== EXERCISE INSTRUCTIONS ==
Copy verbatim the block of lines in the entries below whose first line contains "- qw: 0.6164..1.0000" and whose last line contains "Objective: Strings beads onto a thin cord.". Leave out all other lines.

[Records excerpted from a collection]
+---+

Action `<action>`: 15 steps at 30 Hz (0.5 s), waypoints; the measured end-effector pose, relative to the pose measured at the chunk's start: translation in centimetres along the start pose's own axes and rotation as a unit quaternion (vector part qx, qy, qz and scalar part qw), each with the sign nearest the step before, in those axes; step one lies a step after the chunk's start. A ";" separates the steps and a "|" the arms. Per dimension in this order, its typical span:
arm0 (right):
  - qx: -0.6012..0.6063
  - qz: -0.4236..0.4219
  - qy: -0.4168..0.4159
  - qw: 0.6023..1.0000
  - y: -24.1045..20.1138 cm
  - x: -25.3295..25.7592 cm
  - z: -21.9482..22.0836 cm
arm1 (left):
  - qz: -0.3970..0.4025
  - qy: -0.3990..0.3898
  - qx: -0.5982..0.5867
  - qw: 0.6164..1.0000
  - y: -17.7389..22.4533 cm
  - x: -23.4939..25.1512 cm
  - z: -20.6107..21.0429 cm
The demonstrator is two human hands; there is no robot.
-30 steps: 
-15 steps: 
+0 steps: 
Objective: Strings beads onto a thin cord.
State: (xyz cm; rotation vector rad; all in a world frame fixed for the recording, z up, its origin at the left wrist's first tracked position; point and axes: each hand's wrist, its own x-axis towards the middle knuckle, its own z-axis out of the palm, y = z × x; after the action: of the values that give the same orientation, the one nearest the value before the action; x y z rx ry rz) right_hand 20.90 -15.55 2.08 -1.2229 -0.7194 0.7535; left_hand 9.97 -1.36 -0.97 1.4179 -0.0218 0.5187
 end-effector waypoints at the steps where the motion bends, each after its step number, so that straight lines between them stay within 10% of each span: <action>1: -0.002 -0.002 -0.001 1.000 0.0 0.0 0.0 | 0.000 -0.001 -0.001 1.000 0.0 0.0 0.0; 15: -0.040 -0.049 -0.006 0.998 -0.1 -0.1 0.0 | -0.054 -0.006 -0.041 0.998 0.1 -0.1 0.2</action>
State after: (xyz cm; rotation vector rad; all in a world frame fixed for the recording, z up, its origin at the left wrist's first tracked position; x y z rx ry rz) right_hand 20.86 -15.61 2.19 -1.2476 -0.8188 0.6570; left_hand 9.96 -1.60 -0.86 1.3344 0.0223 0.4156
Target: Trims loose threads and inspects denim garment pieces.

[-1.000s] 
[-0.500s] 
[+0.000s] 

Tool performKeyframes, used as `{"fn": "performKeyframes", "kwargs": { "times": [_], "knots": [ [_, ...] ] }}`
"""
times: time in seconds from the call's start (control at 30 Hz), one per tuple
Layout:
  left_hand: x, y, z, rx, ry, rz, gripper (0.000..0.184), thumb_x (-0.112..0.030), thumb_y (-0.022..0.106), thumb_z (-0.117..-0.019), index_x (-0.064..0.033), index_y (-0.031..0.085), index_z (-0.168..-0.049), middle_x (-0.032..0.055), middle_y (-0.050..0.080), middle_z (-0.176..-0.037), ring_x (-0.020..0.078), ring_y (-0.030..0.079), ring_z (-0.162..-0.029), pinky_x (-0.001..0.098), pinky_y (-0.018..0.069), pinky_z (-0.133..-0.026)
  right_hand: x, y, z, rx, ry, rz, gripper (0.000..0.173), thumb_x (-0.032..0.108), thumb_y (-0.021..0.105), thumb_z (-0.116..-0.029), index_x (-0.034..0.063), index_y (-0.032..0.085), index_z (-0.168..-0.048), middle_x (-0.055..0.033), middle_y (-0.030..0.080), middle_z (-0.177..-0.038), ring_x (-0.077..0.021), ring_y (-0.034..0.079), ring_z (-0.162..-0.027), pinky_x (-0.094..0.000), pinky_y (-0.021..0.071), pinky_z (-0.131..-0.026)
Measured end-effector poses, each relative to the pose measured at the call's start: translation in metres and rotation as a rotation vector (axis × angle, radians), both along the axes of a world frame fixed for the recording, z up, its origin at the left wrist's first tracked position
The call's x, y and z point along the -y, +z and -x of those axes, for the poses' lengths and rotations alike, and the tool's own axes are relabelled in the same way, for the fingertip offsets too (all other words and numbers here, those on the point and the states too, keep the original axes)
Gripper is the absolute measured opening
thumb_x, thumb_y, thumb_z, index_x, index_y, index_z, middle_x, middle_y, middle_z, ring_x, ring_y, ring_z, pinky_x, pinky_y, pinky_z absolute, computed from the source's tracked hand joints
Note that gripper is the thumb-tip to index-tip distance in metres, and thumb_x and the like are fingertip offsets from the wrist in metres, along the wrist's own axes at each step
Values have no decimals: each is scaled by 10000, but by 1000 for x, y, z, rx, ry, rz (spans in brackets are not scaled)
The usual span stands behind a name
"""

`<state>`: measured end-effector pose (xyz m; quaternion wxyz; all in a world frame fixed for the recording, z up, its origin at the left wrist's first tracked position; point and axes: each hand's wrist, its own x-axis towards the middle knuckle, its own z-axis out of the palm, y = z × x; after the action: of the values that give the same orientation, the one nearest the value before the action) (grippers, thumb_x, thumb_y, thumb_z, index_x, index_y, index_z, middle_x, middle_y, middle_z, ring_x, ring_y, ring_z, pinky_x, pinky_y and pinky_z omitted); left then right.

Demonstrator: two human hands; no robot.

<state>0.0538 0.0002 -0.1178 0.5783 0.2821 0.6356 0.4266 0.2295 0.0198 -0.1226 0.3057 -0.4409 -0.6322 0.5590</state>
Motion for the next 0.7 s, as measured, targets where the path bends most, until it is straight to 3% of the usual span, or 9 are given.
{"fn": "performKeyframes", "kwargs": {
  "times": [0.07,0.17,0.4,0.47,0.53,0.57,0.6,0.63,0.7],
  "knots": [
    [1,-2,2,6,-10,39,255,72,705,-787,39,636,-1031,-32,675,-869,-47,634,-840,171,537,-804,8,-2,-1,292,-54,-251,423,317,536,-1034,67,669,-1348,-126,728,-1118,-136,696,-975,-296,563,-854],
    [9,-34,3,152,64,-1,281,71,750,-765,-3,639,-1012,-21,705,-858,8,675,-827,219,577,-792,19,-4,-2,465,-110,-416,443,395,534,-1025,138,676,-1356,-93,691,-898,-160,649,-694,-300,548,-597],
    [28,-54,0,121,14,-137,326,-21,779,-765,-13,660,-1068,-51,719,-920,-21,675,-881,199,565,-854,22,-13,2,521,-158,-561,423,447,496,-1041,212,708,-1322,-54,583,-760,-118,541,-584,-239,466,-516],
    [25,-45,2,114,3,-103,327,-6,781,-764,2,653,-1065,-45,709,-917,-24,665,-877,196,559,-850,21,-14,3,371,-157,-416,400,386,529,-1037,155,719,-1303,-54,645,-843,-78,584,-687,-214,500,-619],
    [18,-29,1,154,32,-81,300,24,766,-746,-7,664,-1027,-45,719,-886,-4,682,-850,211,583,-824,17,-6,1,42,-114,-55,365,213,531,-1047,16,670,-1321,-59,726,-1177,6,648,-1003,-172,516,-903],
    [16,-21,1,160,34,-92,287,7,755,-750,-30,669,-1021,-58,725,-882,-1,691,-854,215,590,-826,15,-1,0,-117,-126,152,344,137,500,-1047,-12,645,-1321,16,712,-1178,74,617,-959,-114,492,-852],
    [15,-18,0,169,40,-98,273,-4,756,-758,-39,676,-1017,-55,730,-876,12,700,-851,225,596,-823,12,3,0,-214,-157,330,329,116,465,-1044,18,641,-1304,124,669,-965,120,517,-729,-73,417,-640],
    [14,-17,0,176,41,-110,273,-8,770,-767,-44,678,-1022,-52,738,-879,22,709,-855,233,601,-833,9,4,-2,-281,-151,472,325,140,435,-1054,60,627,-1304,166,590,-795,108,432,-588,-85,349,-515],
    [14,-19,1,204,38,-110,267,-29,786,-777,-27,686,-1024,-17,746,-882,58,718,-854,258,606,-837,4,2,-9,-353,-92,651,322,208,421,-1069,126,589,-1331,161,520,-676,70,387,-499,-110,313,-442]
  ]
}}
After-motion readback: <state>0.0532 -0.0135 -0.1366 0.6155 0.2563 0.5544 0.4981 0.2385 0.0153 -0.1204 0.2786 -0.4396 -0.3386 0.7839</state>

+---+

== SOLVED EXERCISE ==
  - qw: 0.6164..1.0000
  - y: -17.7389..22.4533 cm
  - x: -23.4939..25.1512 cm
  - z: -20.6107..21.0429 cm
The demonstrator is two human hands; there is no robot.
-30 steps: 
-15 steps: 
+0 steps: 
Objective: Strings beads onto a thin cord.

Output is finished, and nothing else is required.